> _Data provided_:
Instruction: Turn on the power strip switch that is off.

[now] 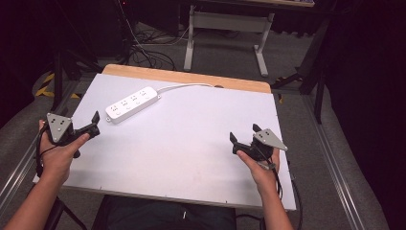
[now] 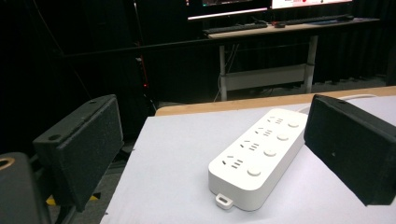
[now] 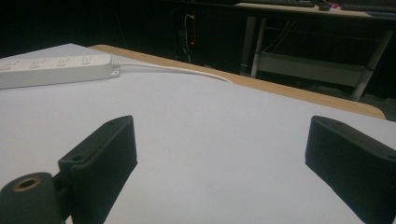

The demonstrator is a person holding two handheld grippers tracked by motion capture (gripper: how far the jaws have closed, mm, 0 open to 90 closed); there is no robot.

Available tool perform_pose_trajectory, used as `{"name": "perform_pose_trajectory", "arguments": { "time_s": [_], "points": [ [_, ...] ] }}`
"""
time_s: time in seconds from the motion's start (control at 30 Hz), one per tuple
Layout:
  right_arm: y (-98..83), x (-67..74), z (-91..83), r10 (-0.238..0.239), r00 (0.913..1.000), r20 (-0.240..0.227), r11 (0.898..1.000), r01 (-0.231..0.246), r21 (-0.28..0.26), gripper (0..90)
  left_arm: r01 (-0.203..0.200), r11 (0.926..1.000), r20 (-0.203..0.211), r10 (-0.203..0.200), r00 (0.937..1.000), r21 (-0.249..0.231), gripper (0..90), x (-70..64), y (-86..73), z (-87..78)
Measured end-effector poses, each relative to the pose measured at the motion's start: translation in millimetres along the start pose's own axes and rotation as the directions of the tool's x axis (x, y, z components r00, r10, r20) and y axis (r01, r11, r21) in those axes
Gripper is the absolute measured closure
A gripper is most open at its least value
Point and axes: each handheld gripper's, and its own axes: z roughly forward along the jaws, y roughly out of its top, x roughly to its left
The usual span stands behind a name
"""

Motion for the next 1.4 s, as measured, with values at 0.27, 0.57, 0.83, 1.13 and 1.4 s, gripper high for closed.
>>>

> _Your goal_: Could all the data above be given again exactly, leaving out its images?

> _Response to the exercise_:
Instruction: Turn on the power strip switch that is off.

[now] 
[now] 
[now] 

The demonstrator is a person holding two handheld grippers tracked by motion capture (gripper: how far the jaws have closed, mm, 0 open to 90 closed); there is no robot.

Available tool perform_pose_trajectory, used as `{"name": "perform_pose_trajectory", "arguments": { "time_s": [_], "points": [ [_, ...] ] }}`
"""
time_s: time in seconds from the motion's start (control at 30 Hz), one per tuple
Layout:
  right_arm: y (-98..83), x (-67..74), z (-91..83), r10 (-0.238..0.239), r00 (0.913..1.000), r20 (-0.240..0.227), r11 (0.898..1.000), r01 (-0.231..0.246), r21 (-0.28..0.26), gripper (0..90)
  left_arm: r01 (-0.203..0.200), r11 (0.926..1.000), r20 (-0.203..0.211), r10 (-0.203..0.200), r00 (0.937..1.000), r21 (-0.249..0.231), gripper (0..90), x (-70..64), y (-86..73), z (-87..78)
Measured end-effector poses, each relative to the pose measured at the motion's start: translation in millimetres along the start pose's own axes and rotation as the directions of the tool's x axis (x, y, z components r00, r10, r20) and y axis (r01, r11, r21) in those axes
Gripper is the absolute measured closure
A gripper is most open at its least value
Point and axes: each handheld gripper's, and its own axes: z roughly forward along the jaws, y roughly out of its top, x roughly to its left
The usual span stands behind a name
"""

Motion for the next 1.4 s, as measured, with values at 0.27, 0.57, 0.83, 1.13 and 1.4 s, gripper high for closed.
>>>

Nothing more is needed for this answer.